--- EXERCISE ---
Print the data below exactly, but only the lines from the one containing "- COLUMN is" down to the one containing "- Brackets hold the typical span", inclusive.

____

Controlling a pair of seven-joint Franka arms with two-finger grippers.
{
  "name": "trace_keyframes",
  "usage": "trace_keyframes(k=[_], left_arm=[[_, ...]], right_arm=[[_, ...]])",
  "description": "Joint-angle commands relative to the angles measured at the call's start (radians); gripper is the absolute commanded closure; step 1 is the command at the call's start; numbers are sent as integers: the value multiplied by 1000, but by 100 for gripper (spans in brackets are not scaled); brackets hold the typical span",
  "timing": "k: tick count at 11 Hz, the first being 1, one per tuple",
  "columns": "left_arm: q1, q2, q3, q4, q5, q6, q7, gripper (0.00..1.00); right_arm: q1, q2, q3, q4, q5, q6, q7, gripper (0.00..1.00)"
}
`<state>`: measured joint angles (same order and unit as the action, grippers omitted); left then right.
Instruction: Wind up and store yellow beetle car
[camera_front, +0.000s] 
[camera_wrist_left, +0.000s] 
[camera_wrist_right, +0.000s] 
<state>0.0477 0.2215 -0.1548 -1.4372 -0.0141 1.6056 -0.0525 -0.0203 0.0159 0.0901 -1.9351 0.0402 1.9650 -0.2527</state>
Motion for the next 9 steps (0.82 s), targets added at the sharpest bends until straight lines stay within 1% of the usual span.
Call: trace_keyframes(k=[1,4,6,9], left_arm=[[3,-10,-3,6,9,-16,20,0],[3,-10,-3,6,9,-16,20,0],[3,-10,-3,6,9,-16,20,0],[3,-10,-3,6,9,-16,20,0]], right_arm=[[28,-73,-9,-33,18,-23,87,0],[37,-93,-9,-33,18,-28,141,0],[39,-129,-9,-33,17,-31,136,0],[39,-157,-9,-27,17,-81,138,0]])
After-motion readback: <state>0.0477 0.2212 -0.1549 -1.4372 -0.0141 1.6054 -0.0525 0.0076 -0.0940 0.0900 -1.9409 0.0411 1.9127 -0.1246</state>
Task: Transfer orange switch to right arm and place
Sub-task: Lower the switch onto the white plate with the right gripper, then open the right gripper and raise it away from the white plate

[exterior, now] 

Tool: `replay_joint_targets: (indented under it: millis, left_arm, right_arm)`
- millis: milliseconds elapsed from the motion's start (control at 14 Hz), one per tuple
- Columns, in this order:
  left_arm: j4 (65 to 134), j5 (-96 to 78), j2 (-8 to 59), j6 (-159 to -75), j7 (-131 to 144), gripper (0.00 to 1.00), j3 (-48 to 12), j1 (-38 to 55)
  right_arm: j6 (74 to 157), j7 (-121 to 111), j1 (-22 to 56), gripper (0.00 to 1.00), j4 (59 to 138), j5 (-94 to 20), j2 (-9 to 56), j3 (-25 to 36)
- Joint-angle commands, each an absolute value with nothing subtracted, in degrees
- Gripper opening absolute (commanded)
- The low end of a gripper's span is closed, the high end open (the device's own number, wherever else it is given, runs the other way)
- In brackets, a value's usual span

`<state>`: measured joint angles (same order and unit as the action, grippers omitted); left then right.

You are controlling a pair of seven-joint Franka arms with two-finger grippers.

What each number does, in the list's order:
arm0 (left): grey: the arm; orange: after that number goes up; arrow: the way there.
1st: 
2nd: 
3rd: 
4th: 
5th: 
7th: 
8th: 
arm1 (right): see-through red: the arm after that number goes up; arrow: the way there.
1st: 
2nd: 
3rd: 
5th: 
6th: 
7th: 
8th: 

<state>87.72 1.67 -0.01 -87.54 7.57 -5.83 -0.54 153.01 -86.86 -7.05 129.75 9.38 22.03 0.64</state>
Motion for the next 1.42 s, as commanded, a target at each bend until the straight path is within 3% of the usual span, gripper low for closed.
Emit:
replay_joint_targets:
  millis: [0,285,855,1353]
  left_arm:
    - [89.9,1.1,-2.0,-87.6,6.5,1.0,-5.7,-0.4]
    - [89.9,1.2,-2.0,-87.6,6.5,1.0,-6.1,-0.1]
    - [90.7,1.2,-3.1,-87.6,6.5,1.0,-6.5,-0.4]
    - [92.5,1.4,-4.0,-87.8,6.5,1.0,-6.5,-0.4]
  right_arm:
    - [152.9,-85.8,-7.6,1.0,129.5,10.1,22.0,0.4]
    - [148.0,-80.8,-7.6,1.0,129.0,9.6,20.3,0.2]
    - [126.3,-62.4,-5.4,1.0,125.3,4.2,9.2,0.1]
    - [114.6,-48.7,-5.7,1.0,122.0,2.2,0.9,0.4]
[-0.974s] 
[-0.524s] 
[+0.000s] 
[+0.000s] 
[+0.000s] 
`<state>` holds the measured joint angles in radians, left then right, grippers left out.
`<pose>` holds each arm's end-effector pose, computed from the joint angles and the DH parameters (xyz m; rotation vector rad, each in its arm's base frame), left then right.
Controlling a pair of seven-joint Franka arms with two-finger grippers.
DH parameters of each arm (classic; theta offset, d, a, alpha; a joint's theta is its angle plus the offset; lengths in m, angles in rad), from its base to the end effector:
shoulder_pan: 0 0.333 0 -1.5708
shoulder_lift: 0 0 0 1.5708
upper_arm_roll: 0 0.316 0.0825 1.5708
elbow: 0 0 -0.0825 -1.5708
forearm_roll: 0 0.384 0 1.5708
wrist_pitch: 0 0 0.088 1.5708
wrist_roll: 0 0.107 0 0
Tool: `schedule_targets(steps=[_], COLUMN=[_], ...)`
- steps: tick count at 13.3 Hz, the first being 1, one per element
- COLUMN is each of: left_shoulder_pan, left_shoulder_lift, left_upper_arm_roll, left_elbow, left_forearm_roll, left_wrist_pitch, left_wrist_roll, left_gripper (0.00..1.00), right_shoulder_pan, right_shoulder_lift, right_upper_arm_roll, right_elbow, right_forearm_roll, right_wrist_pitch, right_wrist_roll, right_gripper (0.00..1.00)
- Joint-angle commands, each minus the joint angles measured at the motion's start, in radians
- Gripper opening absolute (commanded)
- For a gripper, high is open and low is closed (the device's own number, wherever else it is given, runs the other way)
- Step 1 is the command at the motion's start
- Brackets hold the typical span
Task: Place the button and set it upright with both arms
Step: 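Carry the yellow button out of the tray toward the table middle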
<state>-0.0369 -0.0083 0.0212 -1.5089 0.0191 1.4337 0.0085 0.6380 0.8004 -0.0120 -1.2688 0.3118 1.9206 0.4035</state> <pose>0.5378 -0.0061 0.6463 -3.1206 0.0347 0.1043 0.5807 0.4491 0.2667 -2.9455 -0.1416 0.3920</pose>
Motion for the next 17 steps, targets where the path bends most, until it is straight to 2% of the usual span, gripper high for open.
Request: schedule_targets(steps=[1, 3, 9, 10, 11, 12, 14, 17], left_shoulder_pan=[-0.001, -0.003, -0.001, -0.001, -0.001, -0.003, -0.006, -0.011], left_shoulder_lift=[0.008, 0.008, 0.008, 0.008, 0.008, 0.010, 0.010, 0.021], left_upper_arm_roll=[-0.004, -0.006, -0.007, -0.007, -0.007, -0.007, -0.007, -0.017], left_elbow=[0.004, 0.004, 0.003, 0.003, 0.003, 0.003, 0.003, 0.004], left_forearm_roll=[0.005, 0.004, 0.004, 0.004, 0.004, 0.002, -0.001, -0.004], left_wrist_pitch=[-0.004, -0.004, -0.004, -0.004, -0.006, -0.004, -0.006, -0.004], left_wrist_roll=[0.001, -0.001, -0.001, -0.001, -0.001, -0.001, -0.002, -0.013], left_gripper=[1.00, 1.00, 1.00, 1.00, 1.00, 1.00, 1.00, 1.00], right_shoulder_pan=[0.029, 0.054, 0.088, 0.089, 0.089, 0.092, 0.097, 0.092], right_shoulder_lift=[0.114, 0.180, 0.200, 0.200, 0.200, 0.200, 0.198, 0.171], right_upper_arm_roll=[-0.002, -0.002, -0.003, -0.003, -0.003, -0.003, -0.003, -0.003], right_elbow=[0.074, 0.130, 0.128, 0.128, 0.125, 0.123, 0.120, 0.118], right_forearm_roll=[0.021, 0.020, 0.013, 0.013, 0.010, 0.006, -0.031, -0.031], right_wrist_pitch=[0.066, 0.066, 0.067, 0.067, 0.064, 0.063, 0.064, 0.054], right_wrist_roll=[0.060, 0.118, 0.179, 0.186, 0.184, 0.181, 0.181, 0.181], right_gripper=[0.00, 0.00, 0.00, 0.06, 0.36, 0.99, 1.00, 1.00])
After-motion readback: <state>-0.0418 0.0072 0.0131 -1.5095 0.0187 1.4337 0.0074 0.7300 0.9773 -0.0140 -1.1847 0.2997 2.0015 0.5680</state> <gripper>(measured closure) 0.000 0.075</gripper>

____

--- WORKED SOLUTION ---
- COLUMN is each of: left_shoulder_pan, left_shoulder_lift, left_upper_arm_roll, left_elbow, left_forearm_roll, left_wrist_pitch, left_wrist_roll, left_gripper (0.00..1.00), right_shoulder_pan, right_shoulder_lift, right_upper_arm_roll, right_elbow, right_forearm_roll, right_wrist_pitch, right_wrist_roll, right_gripper (0.00..1.00)
- Joint-angle commands, each minus the joint angles measured at the motion's start, in radians
- Gripper opening absolute (commanded)
- For a gripper, high is open and low is closed (the device's own number, wherever else it is given, runs the other way)
- Step 1 is the command at the motion's start
- Brackets hold the typical span

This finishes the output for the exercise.